In a ruling on a class action suit filed by
people who say they were exposed to this hazard, on February 2, 2006,
Judge Deborah Batts chastised the US Environmental Protection Agency for
having first assured that the clouds were safe from asbestos and later
admitting to this misinformation, calling their assurances as
`conscience-shocking'.
The asbestos used at the WTC is what is
known as `white asbestos' or chrysotile as it is chemically known. This
form of asbestos is being used in the U.S., India and many other countries
with the belief that of the various forms of asbestos, chrysotile is the
safest.
The basic message
The Asbestos Cement Products Manufacturers
Association of India (ASCMA), during the Clemenceau controversy, issued a
public interest advertisement stating that (a) chrysotile or white
asbestos, when used under controlled conditions, does not pose any risk to
health (b) chrysotile fibres are locked as a 8-9 per cent component in a
cement matrix which prevents them from escaping into the air, and (c)
asbestos occurs in nature and a lot of asbestos fibres are inhaled by us
everyday.
The basic message here is that chrysotile
is used in India under controlled conditions and is therefore completely
safe. Asbestos occurs in nature in six forms, broadly classified into two
families. One is the amphiboles (or the two-sided) wherein the molecules
form railway track-like double chains.
Blue Asbestos (or crocidolite) and Brown
Asbestos (or Amosite) are two common examples.
The other is the serpentine family, best
typified by chrysotile.
Source of controversy
These form extended sheets, which wrap
around themselves into curved tubular structures (serpentine) in contrast
to the `straight' amphiboles.
The chemical properties of all classes of
asbestos are pretty much the same, but it is their relative health effects
that have been a source of controversy.
There is a group that holds all asbestos —
amphiboles or serpentines — are equally dangerous to human health; there
is another, which has been staunchly holding that the culprits are the
amphiboles, and chrysotile is safe.
The ASCMA belongs to this class of `chrysophiles'
while the former are the `chrysophobes.' What is the latest in this
confrontation between the two? An educative and remarkably readable
analysis of the white asbestos controversy has been published by Drs. G.

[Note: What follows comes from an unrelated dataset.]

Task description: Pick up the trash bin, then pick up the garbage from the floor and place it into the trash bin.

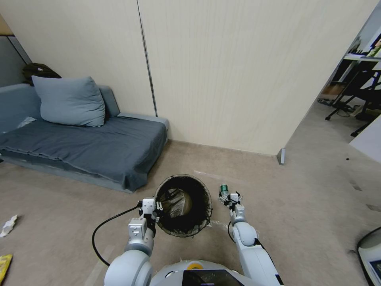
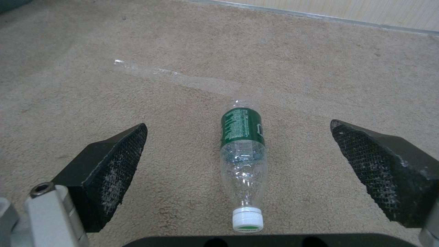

Tweedale of the Manchester Metropolitan University Business School, UK and
J. McCulloch of the RMIT University School of Social Science and Planning
at Melbourne, Australia.
Called the Chrysophiles versus Chryophobes,
this paper in the journal Isis (2004, 95: 239-259) gives a historical
account of the gory story where science was repeatedly given the short
shrift by commerce.
No distinction made
Until the 1950s scientists, while admitting
the health hazards of asbestos, made no distinction between its types in
their ability to cause diseases. When in 1960, it was found by one Dr.
J.C. Wagner in South Africa that blue asbestos caused malignant
mesothelioma (cancer of the linings of the lungs, chest and abdomen), it
caused a furore in the industry there.
Interestingly, since it was chrysotile that
was the major asbestos of commerce and use in U.K. and U.S., industry
seized blue asbestos as the culprit, declaring that white asbestos has not
been similarly implicated and so it is safe.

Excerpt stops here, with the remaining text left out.